## Prompt
In the data below, find the line containing "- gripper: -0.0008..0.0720" and the line containing "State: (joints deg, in", then reproduce them and every line between, exactly. Omit pictures.

## Data excerpt
_ _ _ _
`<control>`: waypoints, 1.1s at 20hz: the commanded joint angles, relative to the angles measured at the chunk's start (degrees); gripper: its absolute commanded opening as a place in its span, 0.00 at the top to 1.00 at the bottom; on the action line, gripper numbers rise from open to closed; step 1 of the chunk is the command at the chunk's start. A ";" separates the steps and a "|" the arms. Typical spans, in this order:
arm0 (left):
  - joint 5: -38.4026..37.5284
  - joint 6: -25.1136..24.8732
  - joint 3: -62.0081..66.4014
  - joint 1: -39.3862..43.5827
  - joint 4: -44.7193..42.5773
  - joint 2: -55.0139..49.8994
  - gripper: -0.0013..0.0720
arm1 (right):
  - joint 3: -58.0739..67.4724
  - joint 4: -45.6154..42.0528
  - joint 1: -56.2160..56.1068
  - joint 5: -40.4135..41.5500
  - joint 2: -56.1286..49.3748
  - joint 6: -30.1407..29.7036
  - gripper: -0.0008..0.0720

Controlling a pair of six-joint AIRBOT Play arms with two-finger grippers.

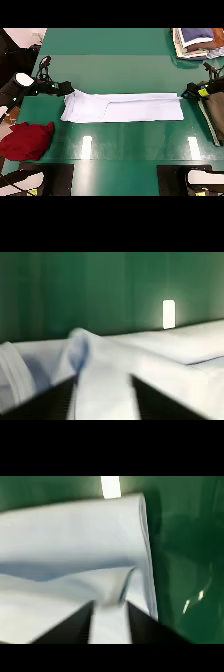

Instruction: Fold the shirts.

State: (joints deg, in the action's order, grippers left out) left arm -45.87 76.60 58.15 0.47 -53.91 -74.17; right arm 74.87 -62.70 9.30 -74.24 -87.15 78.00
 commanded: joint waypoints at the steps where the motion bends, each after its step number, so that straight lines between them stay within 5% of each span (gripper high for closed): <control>1: 1.31 0.07 0.44 0.00 0.35 -0.98 0.25 | 5.27 6.82 0.15 1.70 -5.22 -0.33 0.43; 4: -6.19 0.04 3.32 0.02 0.31 -0.98 0.26 | 7.56 7.10 1.55 -4.15 -5.68 -4.00 0.43; 7: -13.07 -0.37 4.81 0.02 0.37 -0.98 0.94 | 6.14 7.17 5.16 -10.51 -5.62 -6.54 0.43; 10: -15.98 -0.39 4.81 0.02 0.42 -1.01 0.93 | 1.09 7.28 9.97 -10.84 -5.64 -7.28 0.43; 11: -16.52 -0.39 4.81 0.02 0.42 -1.01 0.93 | -1.25 7.72 11.50 -10.56 -5.64 -8.50 0.33; 12: -16.70 -0.35 4.81 0.02 0.44 -1.01 0.93 | -3.43 8.24 12.70 -9.46 -5.70 -9.42 0.13; 15: -16.33 -0.04 4.81 0.02 0.83 -1.03 0.94 | -8.00 12.22 13.66 -7.13 -7.39 -13.57 0.10; 21: -15.32 0.11 4.83 6.25 1.11 -1.31 0.94 | -8.90 15.15 7.96 -4.72 -10.75 -16.41 0.26; 22: -14.36 1.18 4.81 7.52 1.11 -1.44 0.94 | -8.90 15.10 6.93 -4.79 -10.80 -17.49 0.47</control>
State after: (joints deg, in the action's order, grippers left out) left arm -61.73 76.55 62.89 4.99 -52.86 -75.40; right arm 66.59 -48.12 18.63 -80.27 -96.97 62.70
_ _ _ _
## Exercise solution
  - gripper: -0.0008..0.0720

Controlling a pair of six-joint AIRBOT Play arms with two-finger grippers.


Instruction: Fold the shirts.

State: (joints deg, in the action's order, grippers left out) left arm -45.87 76.60 58.15 0.47 -53.91 -74.17; right arm 74.87 -62.70 9.30 -74.24 -87.15 78.00

Nothing remains to be answered in this exercise.